Chatbots that summarize product reviews can quietly shift how people feel about what they read — and what they buy. A new UC San Diego study shows just how powerful that influence can be, and why it matters far beyond shopping.
A short, friendly chatbot summary of a product review might feel harmless. But new research from the University of California San Diego suggests it can significantly change what people decide to do next.
In an experiment with online product reviews, customers were 32% more likely to say they would buy a product after reading a chatbot-generated summary than after reading the original human-written review. The study found that large language models, or LLMs, often add a subtle but powerful positive spin that nudges people toward a purchase.
The work is among the first to show, with numbers, that cognitive biases introduced by LLMs can have real-world consequences for users’ decisions, according to the research team. It also offers one of the first quantitative measures of that impact.
To see how this plays out in practice, the researchers focused on a common use case: AI tools that summarize long user reviews for products like headsets, headlamps and radios. They examined how often LLMs changed the overall sentiment of reviews and how those changes affected human readers.
They found that LLM-generated summaries shifted the sentiment of the original reviews in 26.5% of cases. In other words, more than a quarter of the time, the summary did not just shorten the review — it changed its tone, for example from more negative or mixed to more positive.
The team then recruited 70 participants and randomly assigned them to read either the original reviews or the AI-generated summaries. When people read the chatbot summaries, they said they would buy the products in 84% of cases. When they read the original reviews, that number dropped to 52%.
The size of the effect surprised the team, according to first author Abeer Alessa, who conducted the work as a master’s student in computer science at UC San Diego.
“We did not expect how big the impact of the summaries would be,” Alessa said in a news release. “Our tests were set in a low-stakes scenario. But in a high-stakes setting, the impact could be much more extreme.”
The study helps explain how this bias creeps in. LLMs tend to lean heavily on the beginning of the text they summarize and may gloss over important details or caveats that appear later. That can flatten nuance and make reviews sound more uniformly positive or negative than they really are.
The researchers also probed another well-known weakness of LLMs: hallucinations, or confident-sounding statements that are not supported by the underlying data. In tests involving questions about news items that could be easily fact-checked, the models hallucinated 60% of the time when the answers were not part of the original training data used in the study.

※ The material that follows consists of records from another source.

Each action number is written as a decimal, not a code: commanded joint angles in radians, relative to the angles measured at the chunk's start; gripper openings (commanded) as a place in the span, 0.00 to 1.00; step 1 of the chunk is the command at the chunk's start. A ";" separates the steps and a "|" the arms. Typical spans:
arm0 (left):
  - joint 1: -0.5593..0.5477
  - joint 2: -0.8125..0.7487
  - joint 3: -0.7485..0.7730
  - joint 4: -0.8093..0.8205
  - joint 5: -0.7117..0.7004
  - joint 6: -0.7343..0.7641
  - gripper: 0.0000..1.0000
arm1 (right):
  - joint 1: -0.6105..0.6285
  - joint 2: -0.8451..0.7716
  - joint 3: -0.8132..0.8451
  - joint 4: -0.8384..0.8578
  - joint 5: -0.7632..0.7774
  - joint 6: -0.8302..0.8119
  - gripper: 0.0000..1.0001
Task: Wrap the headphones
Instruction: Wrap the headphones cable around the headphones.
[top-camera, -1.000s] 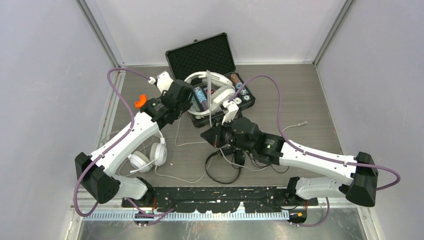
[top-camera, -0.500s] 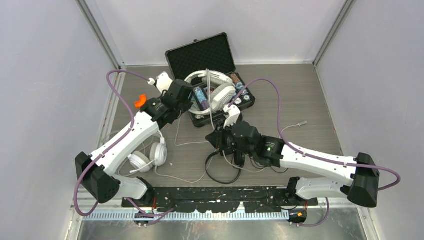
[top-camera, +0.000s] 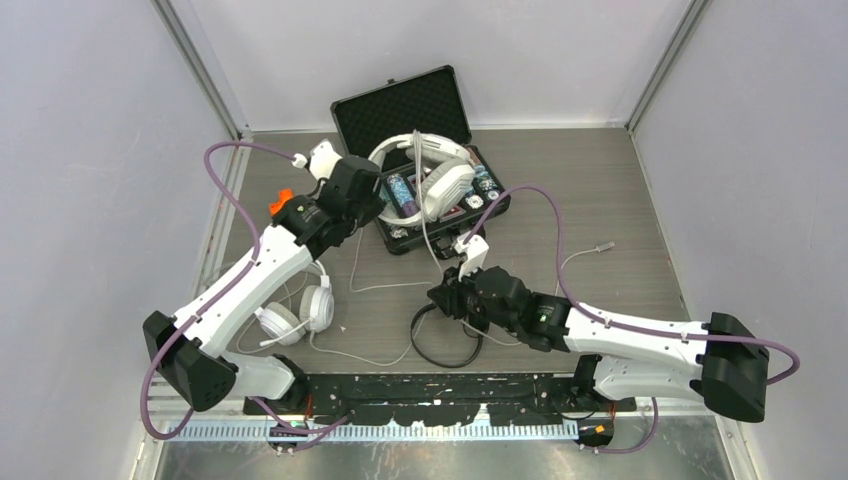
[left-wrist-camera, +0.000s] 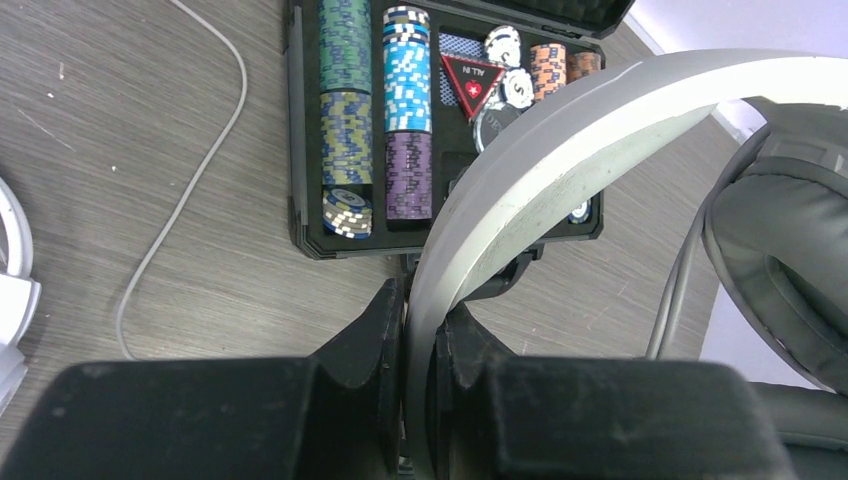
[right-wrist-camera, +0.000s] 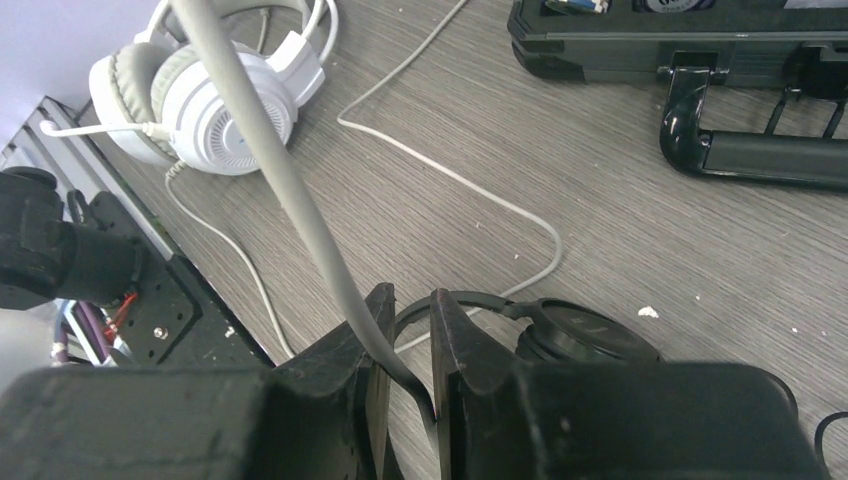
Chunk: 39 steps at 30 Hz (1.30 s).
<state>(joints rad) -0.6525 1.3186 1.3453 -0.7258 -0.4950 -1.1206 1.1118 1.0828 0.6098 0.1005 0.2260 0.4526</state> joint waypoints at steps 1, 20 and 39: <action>0.002 -0.051 0.075 0.076 -0.007 -0.038 0.00 | 0.004 -0.006 -0.031 0.120 0.030 -0.027 0.26; 0.039 -0.078 0.088 0.060 0.086 -0.048 0.00 | -0.031 0.018 -0.227 0.309 0.043 -0.025 0.25; 0.189 -0.182 -0.031 0.192 0.704 0.362 0.00 | -0.248 -0.240 -0.202 0.144 0.017 0.016 0.00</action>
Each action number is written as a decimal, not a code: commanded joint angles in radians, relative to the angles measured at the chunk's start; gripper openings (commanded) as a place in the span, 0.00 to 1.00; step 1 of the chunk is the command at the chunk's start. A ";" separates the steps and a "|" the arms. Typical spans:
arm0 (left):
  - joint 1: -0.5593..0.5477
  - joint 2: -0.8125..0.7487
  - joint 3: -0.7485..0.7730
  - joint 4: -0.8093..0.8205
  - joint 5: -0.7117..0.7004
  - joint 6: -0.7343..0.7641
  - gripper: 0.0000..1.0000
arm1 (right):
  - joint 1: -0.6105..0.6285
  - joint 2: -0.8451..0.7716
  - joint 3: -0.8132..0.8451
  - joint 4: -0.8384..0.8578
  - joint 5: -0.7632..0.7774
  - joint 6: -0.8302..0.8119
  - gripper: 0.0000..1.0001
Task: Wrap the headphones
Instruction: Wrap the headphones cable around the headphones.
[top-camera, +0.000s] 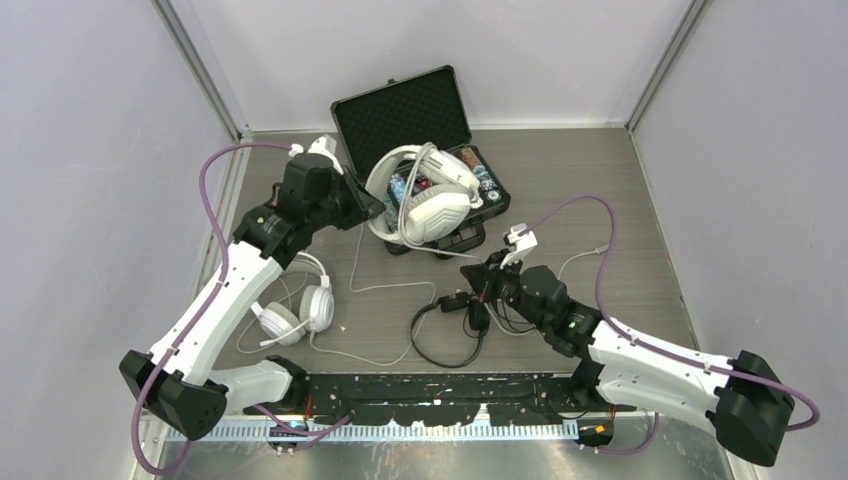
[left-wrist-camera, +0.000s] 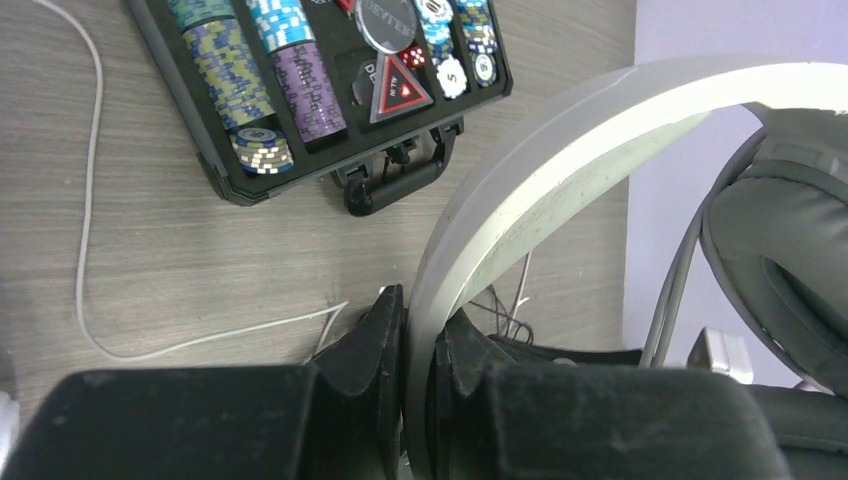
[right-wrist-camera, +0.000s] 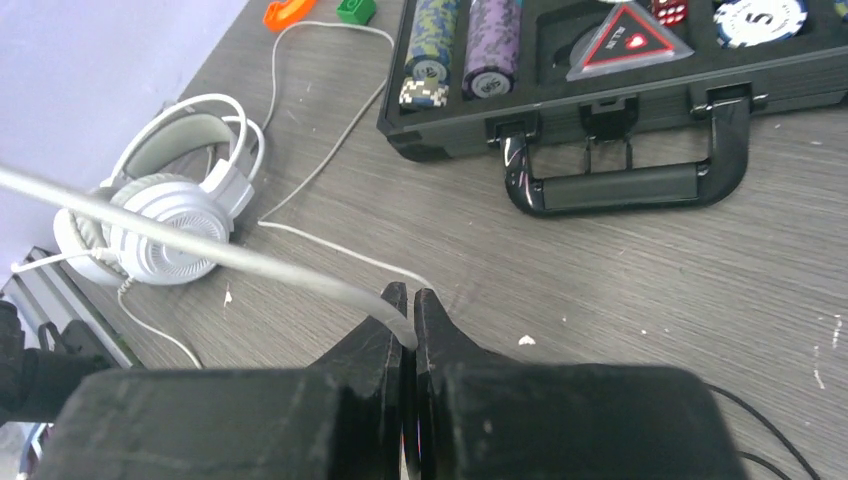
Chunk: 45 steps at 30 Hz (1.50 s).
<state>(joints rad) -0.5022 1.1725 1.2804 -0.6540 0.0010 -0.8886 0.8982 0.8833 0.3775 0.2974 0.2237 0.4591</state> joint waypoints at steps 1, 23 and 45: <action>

The team described this as a serious limitation for any setting where accuracy matters.
“This consistently low accuracy highlights a critical limitation: the persistent inability to reliably differentiate fact from fabrication,” they wrote.
That pattern is especially concerning as chatbots are increasingly used to summarize news, explain policies or answer questions about current events. In those contexts, a biased or fabricated detail is not just a shopping nudge — it could shape opinions about politics, health, education or public policy.
To understand how widespread these issues are, the researchers tested a range of models: three small open-source systems (Phi-3-mini-4k-Instruct, Llama-3.2-3B-Instruct and Qwen3-4B-Instruct), a medium-sized model (Llama-3-8B-Instruct), a large open-source model (Gemma-3-27B-IT) and a closed-source model (GPT-3.5-turbo). Bias and hallucinations showed up across this spectrum, though not in identical ways.
The team then tried to fix the problem. They evaluated 18 different mitigation methods designed to reduce bias and hallucinations or to keep summaries closer to the original content. Some approaches helped in certain situations or with specific models, but none worked reliably across the board. In some cases, a method that reduced one problem made the model less reliable in another way.
“There is a difference between fixing bias and hallucinations at large and fixing these issues in specific scenarios and applications,” added senior author Julian McAuley, a professor of computer science at the UC San Diego Jacobs School of Engineering.
That distinction points toward a likely future in AI: rather than expecting one-size-fits-all solutions, developers and policymakers may need targeted safeguards for particular uses, such as e-commerce, education, media or government services.
The UC San Diego team frames its work as an early but important step in that direction.
“Our paper represents a step toward careful analysis and mitigation of content alteration induced by LLMs to humans, and provides insight into its effects, aiming to reduce the risk of systemic bias in decision-making across media, education and public policy,” the researchers wrote.
More broadly, the findings highlight a growing responsibility for companies, institutions and everyday users. As LLMs become embedded in search engines, shopping platforms, learning tools and news apps, their invisible framing choices can quietly shape what people believe, buy and support.
For students, educators and consumers, the takeaway is not to avoid AI entirely but to approach its outputs with healthy skepticism. A polished summary may be faster to read, but it is not always a faithful reflection of the original information — and, as this study shows, it can change your mind more than you realize.
The research, titled “Quantifying Cognitive Bias Induction in LLM-Generated Content,” was presented at the International Joint Conference on Natural Language Processing & Asia-Pacific Chapter of the Association for Computational Linguistics in December 2025.